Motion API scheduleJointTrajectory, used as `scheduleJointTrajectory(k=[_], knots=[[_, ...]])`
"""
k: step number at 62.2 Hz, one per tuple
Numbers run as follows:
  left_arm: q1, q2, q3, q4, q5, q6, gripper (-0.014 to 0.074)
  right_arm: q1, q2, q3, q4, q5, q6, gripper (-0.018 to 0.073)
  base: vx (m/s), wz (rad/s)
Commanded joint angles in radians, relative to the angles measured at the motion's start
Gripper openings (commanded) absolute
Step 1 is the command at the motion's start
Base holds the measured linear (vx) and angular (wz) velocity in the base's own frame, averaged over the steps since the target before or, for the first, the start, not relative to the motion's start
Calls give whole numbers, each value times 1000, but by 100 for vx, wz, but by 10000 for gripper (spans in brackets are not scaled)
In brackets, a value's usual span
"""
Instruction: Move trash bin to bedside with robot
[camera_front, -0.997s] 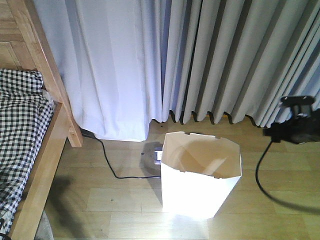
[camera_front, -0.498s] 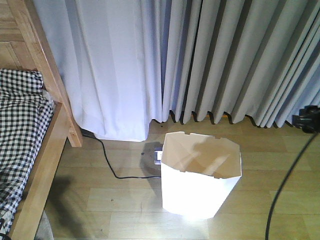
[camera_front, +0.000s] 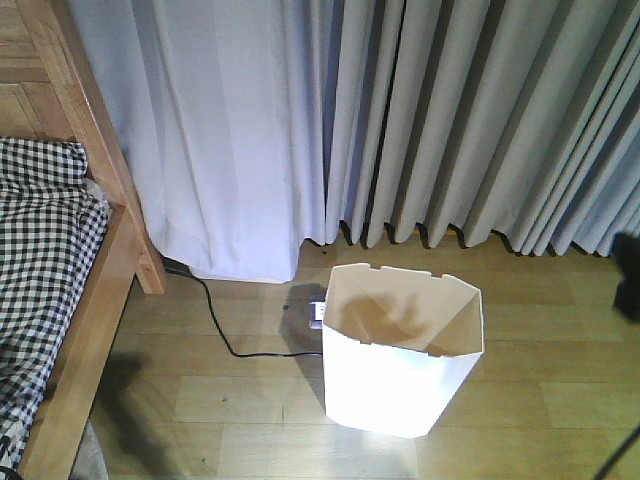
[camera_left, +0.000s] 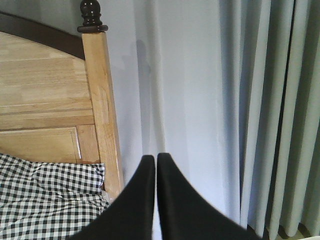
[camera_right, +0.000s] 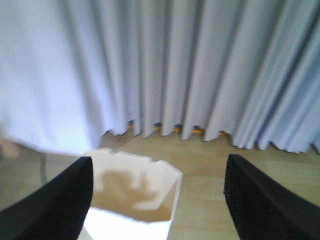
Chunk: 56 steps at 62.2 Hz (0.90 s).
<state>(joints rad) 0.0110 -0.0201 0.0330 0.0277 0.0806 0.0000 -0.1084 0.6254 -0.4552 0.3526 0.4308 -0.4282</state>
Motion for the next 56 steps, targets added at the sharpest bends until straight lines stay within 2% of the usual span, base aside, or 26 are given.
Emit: scheduleJointTrajectory(k=[1,8,13,24,33,46,56], knots=[[-6,-7,12,-9,-74,-14,-6,58,-34,-26,-48,-12,-20,519,0,0],[-6,-7,12,-9,-74,-14,-6,114,-77,-26,-157,0,-25,519,0,0],[-6,-7,12,-9,-74,-14,-6,133,-118,-26,-193,10,-4,519,0,0],[-6,-7,12,-9,-74,-14,-6,133,-252,-23,-193,54,135,519,0,0],[-6,-7,12,-9,-74,-14,-6,128,-366,37,-195,24,279,519,0,0],[-6,-7,12,-9,-74,-14,-6,128,-398,125,-154,-6,289,519,0,0],[-6,-7,12,-9,-74,-14,-6,128,-398,128,-165,-52,289,516,0,0]])
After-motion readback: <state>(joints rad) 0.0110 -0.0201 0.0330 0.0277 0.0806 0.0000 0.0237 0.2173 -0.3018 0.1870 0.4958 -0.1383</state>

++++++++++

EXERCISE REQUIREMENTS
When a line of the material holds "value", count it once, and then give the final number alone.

RESULT OF THE EXERCISE
2